Videogames: Design/Play/Disrupt explores the medium since the mid-2000s, when major technological advancements, such as increased access to broadband, social media, smart phones and newly available means of making, profoundly changed the way videogames are designed, discussed and played. This change has opened the door to new voices and ideas, allowing the medium to break beyond its perceived boundaries and aspire to new horizons.
What does it take to make a videogame? Rarely seen design materials from the desks and hard drives of leading designers sit alongside specially commissioned multimedia installations to provide new perspectives and insights into the craftsmanship and inspiration behind a selection of groundbreaking contemporary videogames.
From the cinematic blockbusters of large AAA studios to the modest and often intimate work of independent designers, this section of the exhibition presents an eclectic and diverse range of voices and work from across game design. All are united by their ambitions to break boundaries.
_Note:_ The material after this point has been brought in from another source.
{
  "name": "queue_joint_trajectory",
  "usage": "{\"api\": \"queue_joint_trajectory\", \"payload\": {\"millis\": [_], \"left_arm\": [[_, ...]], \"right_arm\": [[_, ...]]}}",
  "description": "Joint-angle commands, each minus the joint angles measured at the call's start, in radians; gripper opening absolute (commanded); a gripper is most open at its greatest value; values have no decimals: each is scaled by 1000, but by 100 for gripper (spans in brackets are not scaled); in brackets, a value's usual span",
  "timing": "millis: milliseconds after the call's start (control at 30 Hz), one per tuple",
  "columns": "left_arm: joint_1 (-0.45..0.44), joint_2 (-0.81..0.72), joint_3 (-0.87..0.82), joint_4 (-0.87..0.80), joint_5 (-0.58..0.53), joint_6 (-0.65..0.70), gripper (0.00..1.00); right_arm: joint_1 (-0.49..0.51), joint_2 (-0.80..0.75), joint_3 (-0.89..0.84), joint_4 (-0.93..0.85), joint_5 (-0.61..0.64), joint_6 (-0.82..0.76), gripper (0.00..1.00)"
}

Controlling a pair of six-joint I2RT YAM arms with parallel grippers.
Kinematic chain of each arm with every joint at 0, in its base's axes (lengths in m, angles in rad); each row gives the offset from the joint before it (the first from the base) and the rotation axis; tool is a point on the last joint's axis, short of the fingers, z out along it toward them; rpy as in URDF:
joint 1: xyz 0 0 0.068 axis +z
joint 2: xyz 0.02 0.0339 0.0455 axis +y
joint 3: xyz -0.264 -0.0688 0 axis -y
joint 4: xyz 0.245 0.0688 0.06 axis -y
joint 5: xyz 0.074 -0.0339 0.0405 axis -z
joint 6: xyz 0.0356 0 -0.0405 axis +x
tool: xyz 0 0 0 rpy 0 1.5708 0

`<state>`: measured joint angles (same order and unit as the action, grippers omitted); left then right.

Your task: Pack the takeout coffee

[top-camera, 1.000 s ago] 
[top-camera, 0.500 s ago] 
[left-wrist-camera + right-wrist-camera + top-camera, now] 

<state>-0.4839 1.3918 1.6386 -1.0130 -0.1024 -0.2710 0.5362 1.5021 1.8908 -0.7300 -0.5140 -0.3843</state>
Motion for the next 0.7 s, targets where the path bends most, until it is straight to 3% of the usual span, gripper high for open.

As tools to make games have become more available and distribution has broadened, game designers have begun to engage more widely with social and political debates. The second section of the exhibition presents the work and voices of the influential game makers and commentators who are leading critical discussion and debates that challenge not only ideas about videogames and what they should be, but how this relates to society as a whole.
Online player communities connected through servers and social platforms create, collaborate and spectate together. From mind-blowing megastructures built in Minecraft to the vast array of fan art that embraces and extends beloved virtual worlds, their work sees them transcend the role of the designer to democratise design on a vast scale. A large scale immersive installation in this section celebrates the dazzling imagination and creative chaos shown by videogame players.
From the online to the offline the playful exhibition finale looks to the rise of a new DIY arcade scene. Handmade arcade cabinets and interactive installations of spectacle and performance provide a punk alternative to the traditional arcade space that playfully reminds us of the social power of videogames.